With a bodyguard in tow, you can let them do the fighting instead and save losing any rupees, tapping them to gee them on, but, in reality, there's nothing to it. It's about as involving as turn-based combat with one turn, albeit with amusing sound effects. But, as long as you're not expecting Zelda-style gameplay, Freshly Picked somehow starts to develop a charm and a style of its own, mainly because of its cast of weirdos and the wry humour throughout. In a way, the Zelda connections will only hurt it, because of the expectations and associations, but taken in its own right, it's actually a highly engaging and often highly original game that keeps on dragging me back to play.
Knowledge is power
With success or failure in the game depending so heavily on the bartering system, I'd actually recommend taking advantage of this handy negotiation guide, which removes the massive and tiresome handicap of not knowing how much your good deeds are worth, and saves you a lot of faffing around wondering what to pay people for objects and so on. Some people might claim that it's part of the fun to engage in the trial and error aspect of bartering, but it's a game that, quite often, puts you in a no-win situation if you don't rack up enough cash. For example, if you found yourself without enough cash to hire a decent bodyguard, you face having to fight enemies on your own - which in turn often loses you money. Sure, you can potentially create, and subsequently sell things like fireworks, but that process is, in itself, tiresomely time consuming. Far better to know that, yes, you can ask for 800 rupees as a reward, than doing what I did and accept 100, and screw things up for yourself and end up starting over.

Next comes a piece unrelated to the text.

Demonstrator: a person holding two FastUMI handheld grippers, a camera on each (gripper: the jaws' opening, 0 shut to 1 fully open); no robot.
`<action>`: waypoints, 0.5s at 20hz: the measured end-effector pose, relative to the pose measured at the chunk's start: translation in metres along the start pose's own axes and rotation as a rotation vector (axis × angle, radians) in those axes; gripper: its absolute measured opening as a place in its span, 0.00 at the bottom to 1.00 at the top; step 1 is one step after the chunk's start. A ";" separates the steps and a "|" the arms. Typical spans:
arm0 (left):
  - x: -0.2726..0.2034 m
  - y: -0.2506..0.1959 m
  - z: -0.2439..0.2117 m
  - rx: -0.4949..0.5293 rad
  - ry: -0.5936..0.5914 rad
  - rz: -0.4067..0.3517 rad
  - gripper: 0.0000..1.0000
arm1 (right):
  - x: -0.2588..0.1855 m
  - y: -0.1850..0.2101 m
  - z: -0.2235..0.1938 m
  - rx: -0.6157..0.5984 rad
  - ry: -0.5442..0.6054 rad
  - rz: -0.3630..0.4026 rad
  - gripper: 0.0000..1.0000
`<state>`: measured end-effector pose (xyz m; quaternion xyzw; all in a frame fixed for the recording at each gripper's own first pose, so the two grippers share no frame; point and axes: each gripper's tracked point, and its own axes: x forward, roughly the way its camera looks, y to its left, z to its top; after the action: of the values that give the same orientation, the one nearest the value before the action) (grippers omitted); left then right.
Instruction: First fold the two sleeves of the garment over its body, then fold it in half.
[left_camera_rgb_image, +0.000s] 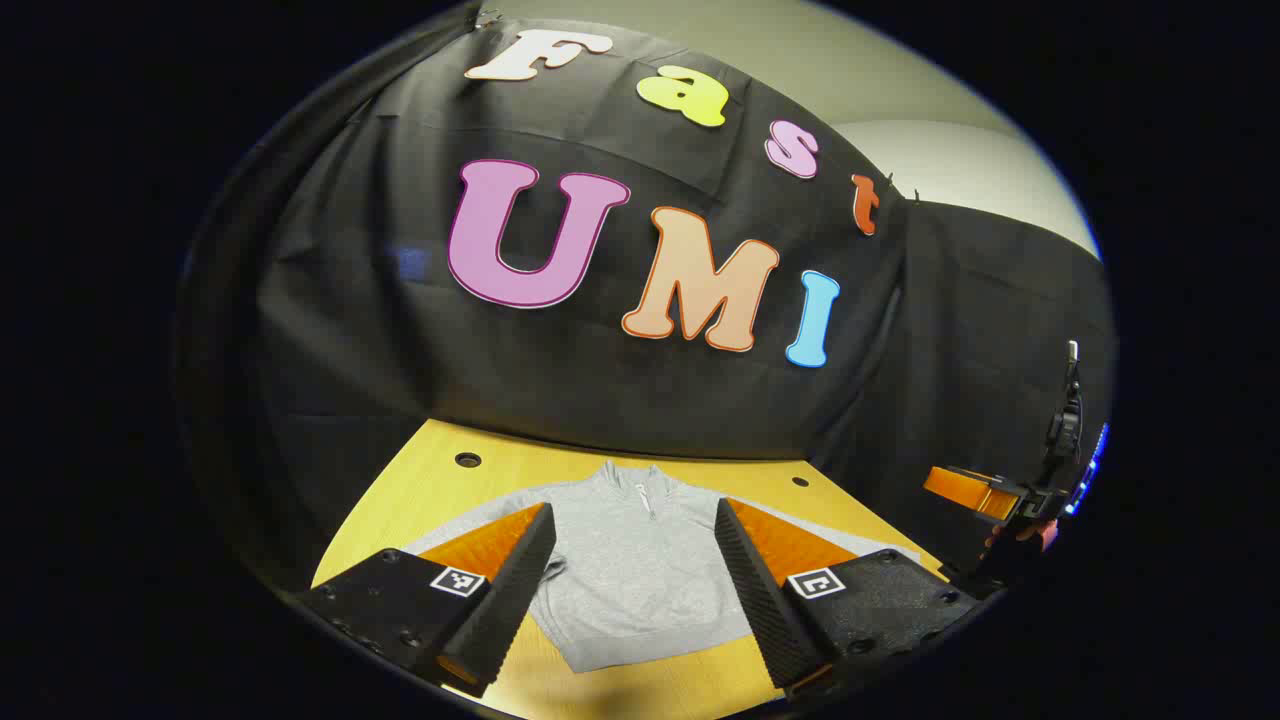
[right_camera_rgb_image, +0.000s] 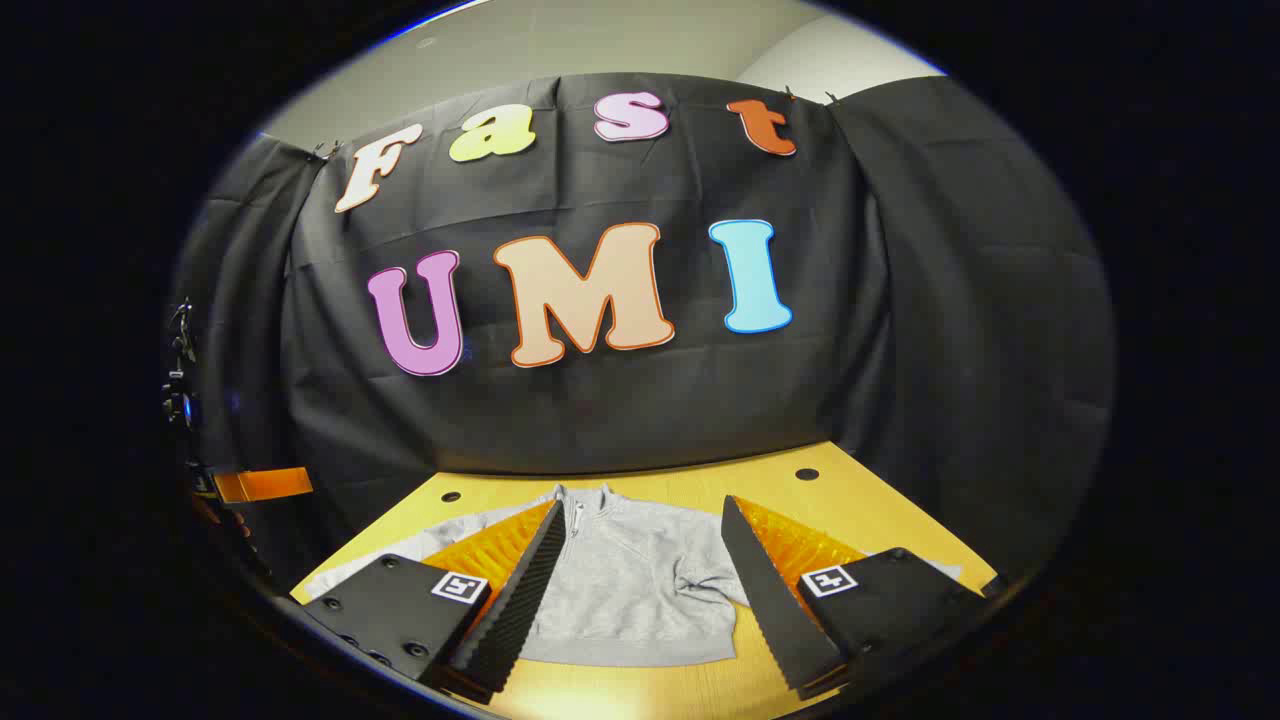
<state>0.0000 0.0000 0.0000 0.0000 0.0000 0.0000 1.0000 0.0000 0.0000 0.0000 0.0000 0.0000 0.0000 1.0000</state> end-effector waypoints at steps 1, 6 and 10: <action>-0.001 0.000 -0.001 -0.002 0.001 0.004 0.94 | 0.000 -0.001 -0.001 0.005 0.005 -0.001 0.98; 0.002 -0.001 -0.003 0.001 -0.001 0.025 0.93 | 0.002 -0.009 -0.006 -0.008 0.017 -0.003 0.98; 0.007 -0.006 -0.004 0.018 0.003 0.023 0.93 | 0.007 -0.015 -0.010 -0.013 0.030 -0.001 0.98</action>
<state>0.0070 -0.0057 -0.0042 0.0090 0.0017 0.0117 0.9999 0.0072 -0.0155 -0.0104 -0.0063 0.0151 -0.0007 0.9999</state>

With the negotiation guide to hand, it doesn't spoil any of the good bits of the game, like the exploration, or the fun of meeting new characters and performing each task, so it's a no-lose as far as I'm concerned. It's just a shame that Nintendo didn't see it as a potential game breaker in the first place, as most people will probably write the game off before really giving it a chance. As it stands, I enjoyed Freshly Picked more than any number of so-called 'must-have' DS titles, mainly because, as the name implies, it has a quirky originality and an offbeat humour that marks it out as something very different. It's also hilariously flawed for a number of reasons - perfect for its future cult classic status, then.